Background and Caveats
- The data starts at 2017-03-06, the merge date where Nightly started to
track Firefox 55 in Mozilla-Central. However, there was
not a consistent view into the behavior of first session profiles until the
new_profile
ping. This means much of the data is inaccurate before 2017-06-26. - This dataset uses 4 day reporting latency to aggregate at least 99% of the data in a given submission date. This figure is derived from the telemetry-health measurements on submission latency, with the discussion in Bug 1407410. This latency metric was reduced Firefox 55 with the introduction of the shutdown ping-sender mechanism.
- Caution should be taken before adding new columns. Additional attribute columns will grow the number of rows exponentially.
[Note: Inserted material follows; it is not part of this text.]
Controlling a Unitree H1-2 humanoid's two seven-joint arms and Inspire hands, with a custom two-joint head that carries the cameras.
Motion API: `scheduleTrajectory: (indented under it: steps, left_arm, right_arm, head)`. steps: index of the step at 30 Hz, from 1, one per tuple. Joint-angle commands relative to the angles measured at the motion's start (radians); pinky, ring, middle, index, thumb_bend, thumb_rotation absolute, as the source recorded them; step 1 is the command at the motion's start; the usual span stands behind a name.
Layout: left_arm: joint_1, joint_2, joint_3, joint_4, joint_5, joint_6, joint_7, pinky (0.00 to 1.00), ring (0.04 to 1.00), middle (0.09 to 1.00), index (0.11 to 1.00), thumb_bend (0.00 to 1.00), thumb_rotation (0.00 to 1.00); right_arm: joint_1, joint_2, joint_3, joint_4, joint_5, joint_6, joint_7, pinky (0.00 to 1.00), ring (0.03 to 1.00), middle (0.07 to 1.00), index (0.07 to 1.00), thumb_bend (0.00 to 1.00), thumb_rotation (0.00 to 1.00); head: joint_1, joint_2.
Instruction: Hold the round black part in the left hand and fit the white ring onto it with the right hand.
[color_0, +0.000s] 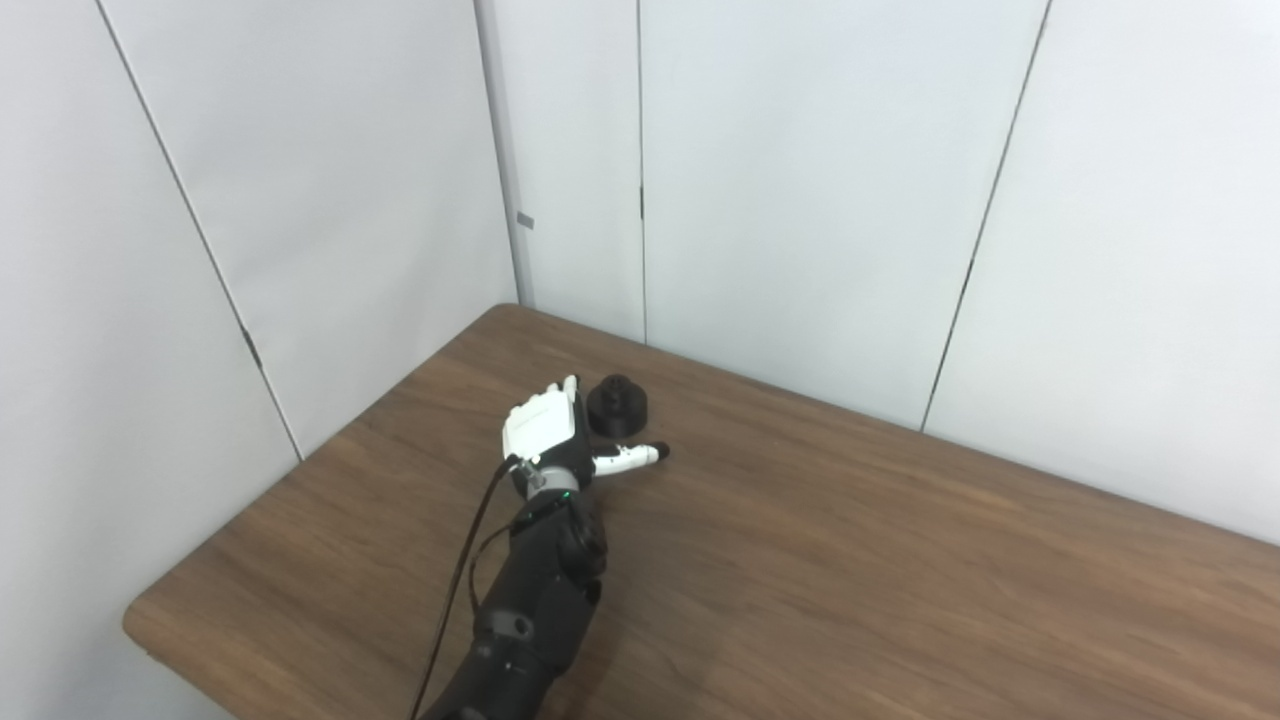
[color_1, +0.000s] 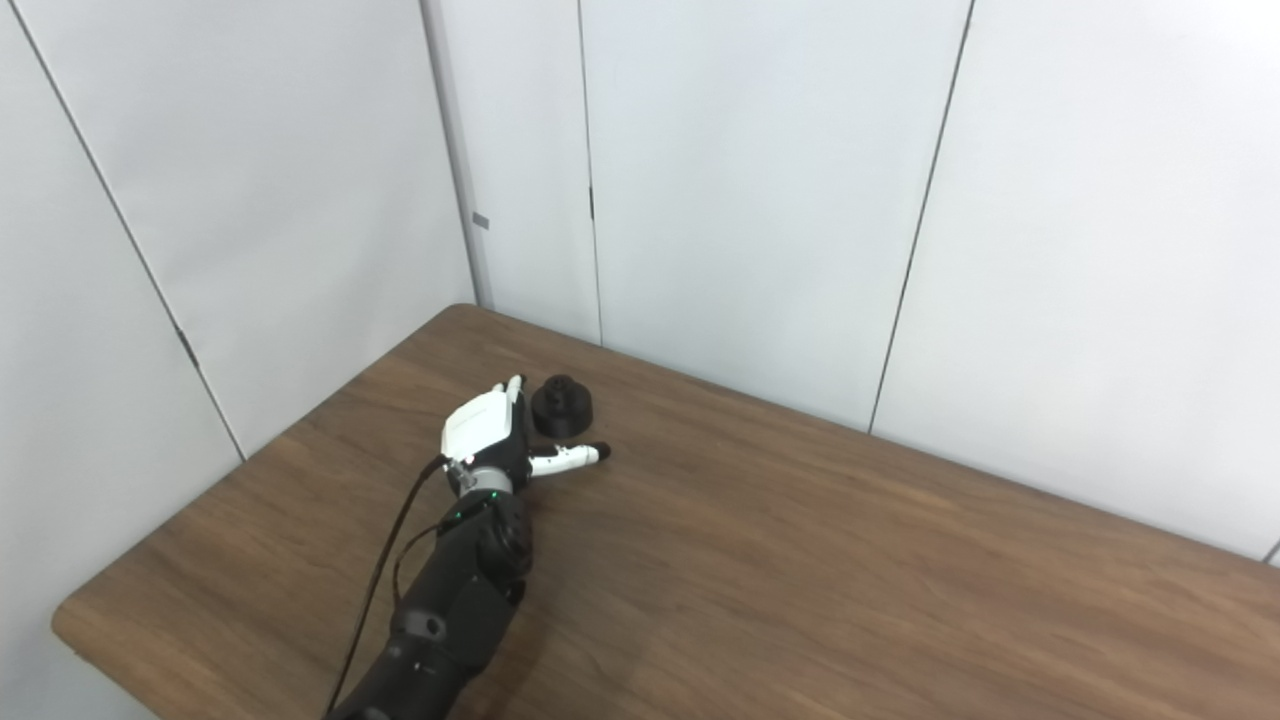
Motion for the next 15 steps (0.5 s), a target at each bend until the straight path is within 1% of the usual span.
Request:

- The number of HLL bits chosen for this dataset is 13. This means the default size of the HLL object is 2^13 bits or 1KiB. This maintains about a 1% error on average. See this table from Algebird's HLL implementation for more details.
Accessing the Data
The data is primarily available through Re:dash on STMO via the Presto source. This service has been configured to use predefined HLL functions.
The column should first be cast to the HLL type. The scalar
cardinality(<hll_column>)
function will approximate the number of unique
items per HLL object. The aggregate merge(<hll_column>)
function will perform
the set union between all objects in a column.
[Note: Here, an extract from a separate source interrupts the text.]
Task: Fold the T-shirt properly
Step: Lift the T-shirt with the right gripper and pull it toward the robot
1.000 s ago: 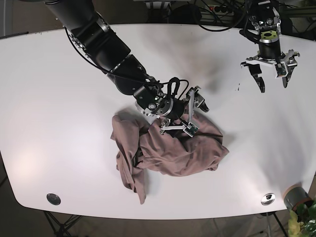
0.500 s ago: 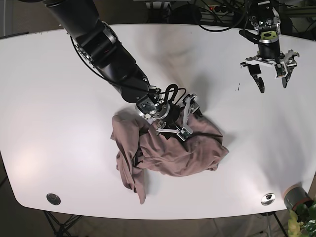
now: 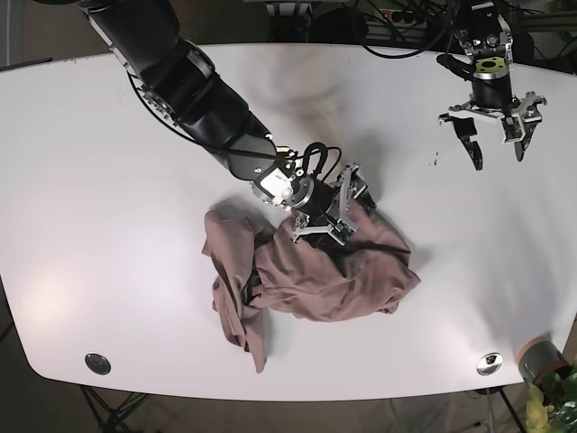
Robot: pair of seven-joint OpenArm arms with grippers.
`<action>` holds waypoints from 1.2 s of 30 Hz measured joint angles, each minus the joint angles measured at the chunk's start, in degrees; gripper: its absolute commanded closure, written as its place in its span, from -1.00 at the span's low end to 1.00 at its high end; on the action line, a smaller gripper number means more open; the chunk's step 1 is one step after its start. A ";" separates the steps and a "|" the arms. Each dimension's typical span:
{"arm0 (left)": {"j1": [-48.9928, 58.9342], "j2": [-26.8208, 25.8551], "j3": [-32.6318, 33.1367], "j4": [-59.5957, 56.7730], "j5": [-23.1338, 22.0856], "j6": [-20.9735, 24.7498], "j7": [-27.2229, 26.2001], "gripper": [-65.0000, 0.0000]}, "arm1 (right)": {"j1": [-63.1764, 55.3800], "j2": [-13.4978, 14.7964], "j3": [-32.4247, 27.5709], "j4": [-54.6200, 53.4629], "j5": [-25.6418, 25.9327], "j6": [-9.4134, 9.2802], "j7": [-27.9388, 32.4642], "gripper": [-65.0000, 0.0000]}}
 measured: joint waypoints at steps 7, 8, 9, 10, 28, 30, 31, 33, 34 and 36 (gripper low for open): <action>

Example: Cast the count column into the appropriate type.
SELECT cast(hll as HLL) as n_profiles_hll FROM retention
Count the number of clients seen over all attribute combinations.
SELECT cardinality(cast(hll as HLL)) FROM retention
Group-by and aggregate client counts over different release channels.
SELECT channel, cardinality(merge(cast(hll AS HLL))
FROM retention
GROUP BY channel
The HyperLogLog library wrappers are available for use outside of the
configured STMO environment, spark-hyperloglog
and
presto-hyperloglog
.
Also see the client_count_daily
dataset.
Data Reference
Example Queries
See the Example Usage Dashboard for more usages of datasets of the same shape.
Scheduling
The job is scheduled on Airflow on a daily basis after main_summary
is run
for the day. This job requires both mozetl
and telemetry-batch-view
as
dependencies.
Schema
As of 2017-10-10, the current version of retention
is v1
and has a schema
as follows:
root
|-- subsession_start: string (nullable = true)
|-- profile_creation: string (nullable = true)
|-- days_since_creation: long (nullable = true)
|-- channel: string (nullable = true)
|-- app_version: string (nullable = true)
|-- geo: string (nullable = true)
|-- distribution_id: string (nullable = true)
|-- is_funnelcake: boolean (nullable = true)
|-- source: string (nullable = true)
|-- medium: string (nullable = true)
|-- content: string (nullable = true)
|-- sync_usage: string (nullable = true)
|-- is_active: boolean (nullable = true)
|-- hll: binary (nullable = true)
|-- usage_hours: double (nullable = true)
|-- sum_squared_usage_hours: double (nullable = true)
|-- total_uri_count: long (nullable = true)
|-- unique_domains_count: double (nullable = true)
Code Reference
The ETL script for processing the data before aggregation is found in
mozetl.engagement.retention
. The aggregate job is found in
telemetry-batch-view as the RetentionView
.
The runner script performs all the necessary setup to run on EMR. This script can be used to perform backfill.